As per VIIRS data on October 11 this year, the total number of fires in Haryana was 442. This figure was 750 in 2020, 723 in 2019, 619 in 2018, 988 in 2017 and 1,095 in 2016. On the other hand, the number of fire incidents in Punjab on October 11 this year was 918, while in 2020 it was 2996, in the year 2019, 869, in the year 2018 was 529 and in the year 2017 it was 1392. The data shows that the AQI has crossed 125 since October 7 and is increasing continuously. The last day when Delhi saw air quality in the ‘satisfactory’ category was October 4. The AQI on October 4 was the exact opposite of the last ten days of September. From September 20 to September 26, the AQI was in the satisfactory category and was recorded below 100.
What was seen in NASA’s pictures
NASA’s Fire Information for Resource Management System (FIRMS) shows a cluster of red dots in the northern part of Punjab and the northwestern part of Haryana (around Kurukshetra and Karnal). It shows the locations of the fires mapped by the Visible Infrared Imaging Radiometer Suite (VIIRS). Gupta said that the data for the last few years indicates that Sangrur, Bathinda, Ferozepur, Patiala and Moga have reported the maximum number of fires in Punjab, while Fatehabad, Kaithal, Karnal, Jind and Ambala in Haryana have reported the maximum number of fires. .
When did the number of dots appear less this year?

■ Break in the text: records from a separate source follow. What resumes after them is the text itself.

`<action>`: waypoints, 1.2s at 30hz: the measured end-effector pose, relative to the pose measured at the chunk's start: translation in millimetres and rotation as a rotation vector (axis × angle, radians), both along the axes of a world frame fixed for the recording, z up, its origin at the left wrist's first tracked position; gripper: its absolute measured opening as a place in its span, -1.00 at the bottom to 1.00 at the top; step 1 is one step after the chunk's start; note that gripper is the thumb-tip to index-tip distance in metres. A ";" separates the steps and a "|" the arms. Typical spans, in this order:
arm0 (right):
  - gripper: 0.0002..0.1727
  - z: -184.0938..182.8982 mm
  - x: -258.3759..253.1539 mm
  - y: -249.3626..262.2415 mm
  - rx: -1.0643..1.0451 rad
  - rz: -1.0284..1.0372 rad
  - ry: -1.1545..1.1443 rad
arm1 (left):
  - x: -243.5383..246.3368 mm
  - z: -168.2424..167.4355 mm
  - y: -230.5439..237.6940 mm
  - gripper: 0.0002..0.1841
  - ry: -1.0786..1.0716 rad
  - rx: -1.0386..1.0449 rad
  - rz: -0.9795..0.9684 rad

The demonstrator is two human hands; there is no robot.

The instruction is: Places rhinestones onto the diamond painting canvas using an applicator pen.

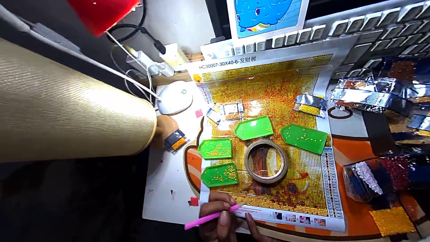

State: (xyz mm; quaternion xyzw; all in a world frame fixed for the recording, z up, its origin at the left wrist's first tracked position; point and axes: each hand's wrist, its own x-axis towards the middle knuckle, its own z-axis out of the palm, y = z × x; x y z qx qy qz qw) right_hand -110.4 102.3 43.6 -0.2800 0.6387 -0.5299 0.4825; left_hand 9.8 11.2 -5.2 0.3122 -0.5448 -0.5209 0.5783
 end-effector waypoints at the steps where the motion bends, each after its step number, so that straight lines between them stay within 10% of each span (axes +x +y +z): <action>1: -0.61 0.6 -0.9 2.4 0.006 0.040 -0.064 | 3.5 5.9 -9.3 -0.84 0.004 0.004 0.023; 7: -0.52 -62.9 17.8 36.1 0.221 0.088 0.341 | 40.3 15.4 -85.7 -0.82 -0.107 -0.141 0.042; 15: -0.54 -51.4 15.1 30.9 0.283 0.069 0.296 | 40.6 3.4 -160.9 -0.81 -0.193 -0.236 -0.032; 36: -0.51 -55.3 16.9 33.7 0.188 0.013 0.353 | 9.0 -15.0 -169.8 -0.80 -0.484 -0.318 -0.145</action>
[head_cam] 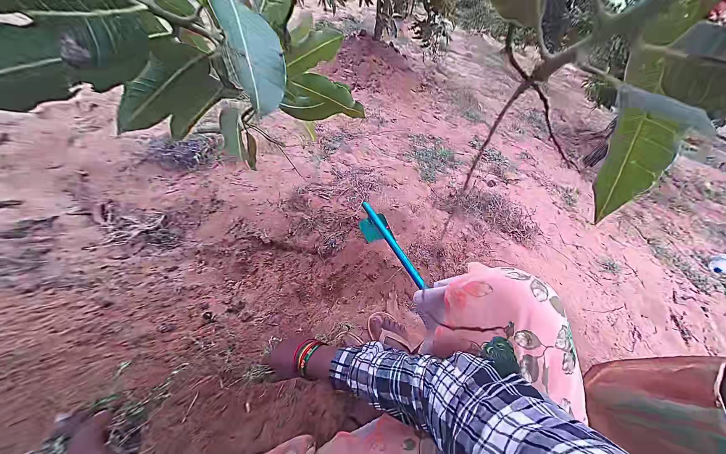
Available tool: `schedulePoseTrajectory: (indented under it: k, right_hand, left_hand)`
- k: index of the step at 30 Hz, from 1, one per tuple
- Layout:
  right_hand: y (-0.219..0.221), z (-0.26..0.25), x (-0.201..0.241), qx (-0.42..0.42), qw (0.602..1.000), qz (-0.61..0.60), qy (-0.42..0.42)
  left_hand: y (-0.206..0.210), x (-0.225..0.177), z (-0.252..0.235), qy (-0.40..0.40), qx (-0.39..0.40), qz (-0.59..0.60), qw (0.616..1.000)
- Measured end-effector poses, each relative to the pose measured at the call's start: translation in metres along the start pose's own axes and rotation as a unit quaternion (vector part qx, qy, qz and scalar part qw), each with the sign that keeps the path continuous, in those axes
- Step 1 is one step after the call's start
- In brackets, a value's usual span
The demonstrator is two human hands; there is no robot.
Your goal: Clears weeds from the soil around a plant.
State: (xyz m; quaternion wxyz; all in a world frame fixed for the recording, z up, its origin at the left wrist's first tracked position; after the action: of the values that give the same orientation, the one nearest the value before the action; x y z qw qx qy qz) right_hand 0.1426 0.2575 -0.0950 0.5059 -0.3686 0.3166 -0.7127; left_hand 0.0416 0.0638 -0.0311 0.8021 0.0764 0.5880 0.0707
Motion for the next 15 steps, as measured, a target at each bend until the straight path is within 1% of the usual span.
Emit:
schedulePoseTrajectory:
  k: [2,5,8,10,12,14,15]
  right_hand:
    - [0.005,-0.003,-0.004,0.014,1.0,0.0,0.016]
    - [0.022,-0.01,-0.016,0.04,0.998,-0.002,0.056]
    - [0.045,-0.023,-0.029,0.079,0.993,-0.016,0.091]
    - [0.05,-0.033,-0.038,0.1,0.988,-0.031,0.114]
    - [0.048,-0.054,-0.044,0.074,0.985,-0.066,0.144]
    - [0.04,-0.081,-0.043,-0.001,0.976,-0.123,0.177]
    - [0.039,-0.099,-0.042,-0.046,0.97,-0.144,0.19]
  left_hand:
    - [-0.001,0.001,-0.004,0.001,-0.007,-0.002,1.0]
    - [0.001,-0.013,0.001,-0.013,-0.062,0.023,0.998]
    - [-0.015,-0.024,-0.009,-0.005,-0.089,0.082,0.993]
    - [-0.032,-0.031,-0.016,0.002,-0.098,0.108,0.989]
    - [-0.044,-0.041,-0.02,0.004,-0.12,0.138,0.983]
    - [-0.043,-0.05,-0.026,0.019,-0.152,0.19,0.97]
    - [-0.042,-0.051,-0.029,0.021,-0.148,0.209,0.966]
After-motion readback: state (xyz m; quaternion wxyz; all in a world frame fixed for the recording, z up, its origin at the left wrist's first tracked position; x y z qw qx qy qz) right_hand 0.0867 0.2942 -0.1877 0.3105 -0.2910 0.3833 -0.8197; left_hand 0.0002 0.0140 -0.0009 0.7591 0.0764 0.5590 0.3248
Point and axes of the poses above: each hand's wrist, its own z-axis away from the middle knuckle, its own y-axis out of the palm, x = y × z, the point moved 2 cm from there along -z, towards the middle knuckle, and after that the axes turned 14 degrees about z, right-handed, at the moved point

Compared to the Fire Dots mapped on 1 October, there is an increase in the number of dots on 12 October. As the map shows, more intense red clusters are present in parts of Punjab and Haryana on Tuesday. On 28 September, the number of red dots was even less, with only one cluster in the northern part of Punjab and a few scattered points in Punjab and Haryana.